A coincidence, Tet told himself. A lost animal. Nothing more. He closed his eyes in silent gratitude before shuffling homewards. But it was a sign. He’d need to make other plans to hide. With his oresh gone, the gods might not be able to see him, but they had other means of finding a wayward priest. This was just a free-dog from the caravans, the next time he might come face to face with one of the larger hunting hounds, bred to bring down tigers and leopards.
Tet could change his face, his name, he was hidden by his lack of magic. But he couldn’t change his scent. How long would it take for someone to find some article of Ohtet Maynim’s clothing, of Tet-Nanak’s, and set a hound to his trail?
Not that long at all. He shuddered and pulled his threadbare cloak tighter around his shoulders. No fear, he told himself. Fear was the master that would break him, and he was not prepared to walk that road again. I will make plans, I always do.
He told Widow Peniki that he would be retiring early after a thin supper of boiled millet and rice cooked over her kitchen fire. She allowed him this meal with grim indulgence.
‘I could include your meals,’ she said, as she watched him stirring at the little cast iron pot.
‘Thank you. I think I have spent too many years eating my own slop to have the palate to appreciate anyone else’s cooking.’ Tet didn’t want to tell her that he had barely enough coin to feed himself, let alone pay someone else to cook for him.

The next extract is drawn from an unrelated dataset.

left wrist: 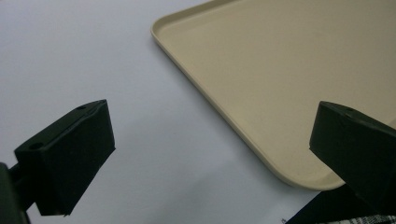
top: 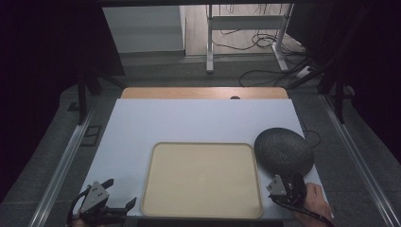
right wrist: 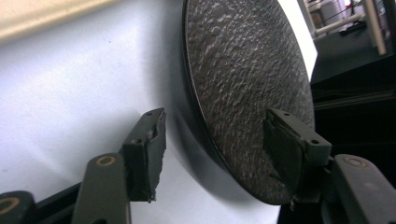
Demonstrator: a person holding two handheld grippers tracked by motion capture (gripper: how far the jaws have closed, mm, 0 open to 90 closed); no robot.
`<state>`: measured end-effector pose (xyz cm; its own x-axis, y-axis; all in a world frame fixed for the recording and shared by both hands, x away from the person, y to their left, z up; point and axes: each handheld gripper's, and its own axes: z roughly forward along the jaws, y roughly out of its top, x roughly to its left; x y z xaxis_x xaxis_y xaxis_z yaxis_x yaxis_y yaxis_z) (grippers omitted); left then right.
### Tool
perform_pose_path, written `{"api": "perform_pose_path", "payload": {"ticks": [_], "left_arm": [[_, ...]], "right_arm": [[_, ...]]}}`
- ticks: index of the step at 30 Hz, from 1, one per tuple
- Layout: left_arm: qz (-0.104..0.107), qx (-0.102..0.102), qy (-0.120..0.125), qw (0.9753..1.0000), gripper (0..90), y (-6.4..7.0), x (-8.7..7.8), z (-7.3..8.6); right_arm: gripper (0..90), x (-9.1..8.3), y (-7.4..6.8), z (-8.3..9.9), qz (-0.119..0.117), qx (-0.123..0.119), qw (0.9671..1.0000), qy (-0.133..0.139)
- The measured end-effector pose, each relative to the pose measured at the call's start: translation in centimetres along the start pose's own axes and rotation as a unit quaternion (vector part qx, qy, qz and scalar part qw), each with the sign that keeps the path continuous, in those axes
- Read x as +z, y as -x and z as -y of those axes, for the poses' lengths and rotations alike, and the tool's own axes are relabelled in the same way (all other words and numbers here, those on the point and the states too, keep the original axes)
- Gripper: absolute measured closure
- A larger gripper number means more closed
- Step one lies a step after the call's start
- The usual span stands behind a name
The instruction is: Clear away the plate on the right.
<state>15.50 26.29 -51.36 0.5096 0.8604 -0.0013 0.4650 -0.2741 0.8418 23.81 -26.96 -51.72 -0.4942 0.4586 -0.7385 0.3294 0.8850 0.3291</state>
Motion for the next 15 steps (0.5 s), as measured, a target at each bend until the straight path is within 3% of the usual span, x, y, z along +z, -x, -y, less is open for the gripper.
{"api": "perform_pose_path", "payload": {"ticks": [15], "left_arm": [[-0.001, 0.000, 0.002, 1.0000, 0.0, 0.0, -0.1, 0.0]], "right_arm": [[49.9, 1.3, -0.6, -0.4, 0.037, -0.086, 0.9955, -0.016]]}}
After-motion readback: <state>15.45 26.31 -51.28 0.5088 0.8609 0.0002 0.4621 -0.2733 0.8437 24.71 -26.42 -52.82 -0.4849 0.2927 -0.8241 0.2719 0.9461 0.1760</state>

She frowned. ‘You should at least put some vegetables in that.’
When all Tet did was hum in gentle agreement, and the only sound left between them was the slow scrape of his spoon against the edges of the pot and the occasional slapping plop of cooking millet porridge, she stood and wrung her dry hands in her apron. ‘So be it, Sai Am. And don’t forget to clean any mess you make, or you’ll be out on your ear,’ she paused, ‘be sure to take a duck egg for yourself after you’ve done the gardening.’
It was his plan to move, now that the free-dog had seen him near this place. But where was he to go? Tet had spent almost all his remaining coin on the deposit. And more than that; Peniki’s house and garden had become a refuge for him. He wondered that she had no other tenants. Her house was draughty, but she had room to spare. She must have been lonely here in Pal-em-Rasha with only the ghost of her husband for company. All she ever seemed to do was sweep and make brooms.

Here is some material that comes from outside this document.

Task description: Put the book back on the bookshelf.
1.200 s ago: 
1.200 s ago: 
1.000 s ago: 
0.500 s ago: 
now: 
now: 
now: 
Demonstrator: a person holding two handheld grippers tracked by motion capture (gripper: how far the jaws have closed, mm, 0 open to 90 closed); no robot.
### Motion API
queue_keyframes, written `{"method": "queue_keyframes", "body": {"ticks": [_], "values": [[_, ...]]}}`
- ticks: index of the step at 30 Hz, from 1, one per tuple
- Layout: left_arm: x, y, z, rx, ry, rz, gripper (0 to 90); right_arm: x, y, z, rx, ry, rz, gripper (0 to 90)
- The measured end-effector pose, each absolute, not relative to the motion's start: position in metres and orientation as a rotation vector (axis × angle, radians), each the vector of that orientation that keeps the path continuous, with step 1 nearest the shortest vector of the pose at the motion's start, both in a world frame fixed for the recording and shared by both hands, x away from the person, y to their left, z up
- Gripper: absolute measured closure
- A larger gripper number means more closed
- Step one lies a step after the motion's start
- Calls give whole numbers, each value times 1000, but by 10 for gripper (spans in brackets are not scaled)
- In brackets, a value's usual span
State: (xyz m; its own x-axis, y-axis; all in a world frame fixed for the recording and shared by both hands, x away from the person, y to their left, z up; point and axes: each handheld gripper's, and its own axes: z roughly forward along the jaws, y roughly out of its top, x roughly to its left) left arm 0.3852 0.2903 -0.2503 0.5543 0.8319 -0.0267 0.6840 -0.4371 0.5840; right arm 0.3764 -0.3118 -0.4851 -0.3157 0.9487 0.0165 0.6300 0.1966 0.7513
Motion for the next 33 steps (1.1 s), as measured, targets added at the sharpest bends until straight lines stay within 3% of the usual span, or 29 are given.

The millet looked cooked, and the damp mush smell of it was making Tet’s mouth water. He’d taken to eating only when he truly had to, and then as little as possible. A duck egg would be a good addition to his breakfast tomorrow.
He was restless. No word from Ymat, a dwindling pile of money, a chance and probably meaningless encounter with a dog. Add to that a slow ache in his chest that grew deeper and colder with every day. There might be no curses working against him and twisting his legs useless, but the loss of his soul was wearing him thin and at night he dreamed of the dark, of the cold, of nothingness.